Tutto questo, ed ecco il secondo punto importante del libro, era causa di una profonda insicurezza personale. L’ambasciatore fascista a Berlino, Carlo Sforza annotava: «I tedeschi si chiedono in ogni momento cosa sia o non sia l’essere tedesco». Spiega Aly: «Il complesso d’inferiorità portò i giovani, specie studenti e laureati nelle braccia di Hitler». Il suo era, e voleva presentarsi come tale, il partito più "giovane" della Repubblica di Weimar. Hitler aveva 32 anni quando fu eletto presidente del partito.

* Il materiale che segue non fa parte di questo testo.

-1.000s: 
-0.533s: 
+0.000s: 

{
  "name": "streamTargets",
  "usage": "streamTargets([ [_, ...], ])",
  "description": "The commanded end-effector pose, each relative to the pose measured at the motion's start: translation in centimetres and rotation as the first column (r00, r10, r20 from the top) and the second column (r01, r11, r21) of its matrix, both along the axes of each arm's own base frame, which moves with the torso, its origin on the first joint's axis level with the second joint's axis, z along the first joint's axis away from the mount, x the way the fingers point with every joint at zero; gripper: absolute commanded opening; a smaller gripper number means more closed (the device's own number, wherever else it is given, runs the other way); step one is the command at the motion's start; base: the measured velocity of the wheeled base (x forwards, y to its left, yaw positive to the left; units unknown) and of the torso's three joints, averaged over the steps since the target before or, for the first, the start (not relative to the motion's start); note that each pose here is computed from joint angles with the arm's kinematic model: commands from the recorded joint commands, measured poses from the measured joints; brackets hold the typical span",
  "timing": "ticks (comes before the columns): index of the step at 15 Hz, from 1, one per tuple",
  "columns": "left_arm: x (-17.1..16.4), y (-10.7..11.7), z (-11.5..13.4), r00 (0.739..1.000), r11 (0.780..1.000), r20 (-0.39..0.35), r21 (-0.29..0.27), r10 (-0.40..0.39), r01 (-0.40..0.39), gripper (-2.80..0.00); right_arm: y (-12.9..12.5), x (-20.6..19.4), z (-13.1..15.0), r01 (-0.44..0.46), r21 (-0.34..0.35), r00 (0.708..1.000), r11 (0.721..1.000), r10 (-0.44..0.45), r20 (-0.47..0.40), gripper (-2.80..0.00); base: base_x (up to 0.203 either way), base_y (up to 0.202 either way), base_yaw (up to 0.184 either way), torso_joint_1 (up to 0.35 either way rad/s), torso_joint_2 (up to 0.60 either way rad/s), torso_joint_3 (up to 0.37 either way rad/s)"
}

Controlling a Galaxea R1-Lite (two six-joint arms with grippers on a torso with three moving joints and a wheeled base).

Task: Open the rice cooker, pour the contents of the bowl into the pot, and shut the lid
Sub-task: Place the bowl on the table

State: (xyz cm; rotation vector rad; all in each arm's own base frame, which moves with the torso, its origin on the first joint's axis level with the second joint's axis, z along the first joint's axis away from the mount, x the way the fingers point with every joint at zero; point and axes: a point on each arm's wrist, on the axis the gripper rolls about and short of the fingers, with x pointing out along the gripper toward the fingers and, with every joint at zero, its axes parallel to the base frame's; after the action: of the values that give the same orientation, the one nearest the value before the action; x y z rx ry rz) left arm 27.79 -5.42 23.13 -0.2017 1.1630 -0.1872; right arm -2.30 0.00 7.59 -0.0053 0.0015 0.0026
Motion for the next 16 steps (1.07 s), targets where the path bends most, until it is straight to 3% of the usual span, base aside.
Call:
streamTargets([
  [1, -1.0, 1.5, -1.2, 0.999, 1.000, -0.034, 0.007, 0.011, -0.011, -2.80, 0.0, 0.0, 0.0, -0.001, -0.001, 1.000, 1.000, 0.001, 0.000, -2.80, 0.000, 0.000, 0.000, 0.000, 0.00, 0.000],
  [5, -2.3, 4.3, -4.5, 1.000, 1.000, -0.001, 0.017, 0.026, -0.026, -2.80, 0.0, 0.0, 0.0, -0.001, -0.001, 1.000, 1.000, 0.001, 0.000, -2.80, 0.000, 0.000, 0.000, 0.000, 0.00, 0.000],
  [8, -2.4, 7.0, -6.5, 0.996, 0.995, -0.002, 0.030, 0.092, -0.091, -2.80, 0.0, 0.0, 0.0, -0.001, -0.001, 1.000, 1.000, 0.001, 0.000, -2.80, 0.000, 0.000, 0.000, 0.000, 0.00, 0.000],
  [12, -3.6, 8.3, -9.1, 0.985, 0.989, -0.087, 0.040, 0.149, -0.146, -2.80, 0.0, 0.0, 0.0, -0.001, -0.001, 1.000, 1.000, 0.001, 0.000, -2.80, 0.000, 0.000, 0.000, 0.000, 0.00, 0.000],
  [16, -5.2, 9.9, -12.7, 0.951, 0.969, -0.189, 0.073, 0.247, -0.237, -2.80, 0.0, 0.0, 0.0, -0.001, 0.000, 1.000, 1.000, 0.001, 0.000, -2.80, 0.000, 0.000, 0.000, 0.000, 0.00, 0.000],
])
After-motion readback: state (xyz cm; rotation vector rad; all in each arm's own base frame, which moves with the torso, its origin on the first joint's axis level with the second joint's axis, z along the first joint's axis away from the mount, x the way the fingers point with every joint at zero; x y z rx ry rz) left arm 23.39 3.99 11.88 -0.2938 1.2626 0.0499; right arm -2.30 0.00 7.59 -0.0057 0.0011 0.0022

Alle elezioni del 1930 i 114 deputati nazisti in Parlamento avevano in media 38 anni. «A sostenere il partito erano giovani che, nonostante studi e diplomi, avevano paura di non trovare lavoro». "Ein Stück Papier": un pezzo di carta, così Joseph Goebbels, (laureato in filosofia prima di diventare ministro della propaganda nazista) chiamava il diploma. Nel 1929, due terzi degli iscritti alle università erano figli d’impiegati e di artigiani. È stata la loro frustrazione, ad aver portato nel 1930 il 35 per cento degli universitari a votare Hitler. «L’acceso antisemitismo dei nazisti», conclude Aly, «era una valvola di sfogo, tanto che nel 1930 Goebbels organizzò tre serate con Hitler, acclamato come una rockstar di oggi, allo Sportpalast di Berlino». Tutti e 12 mila i biglietti andarono a ruba. Il seguito è noto.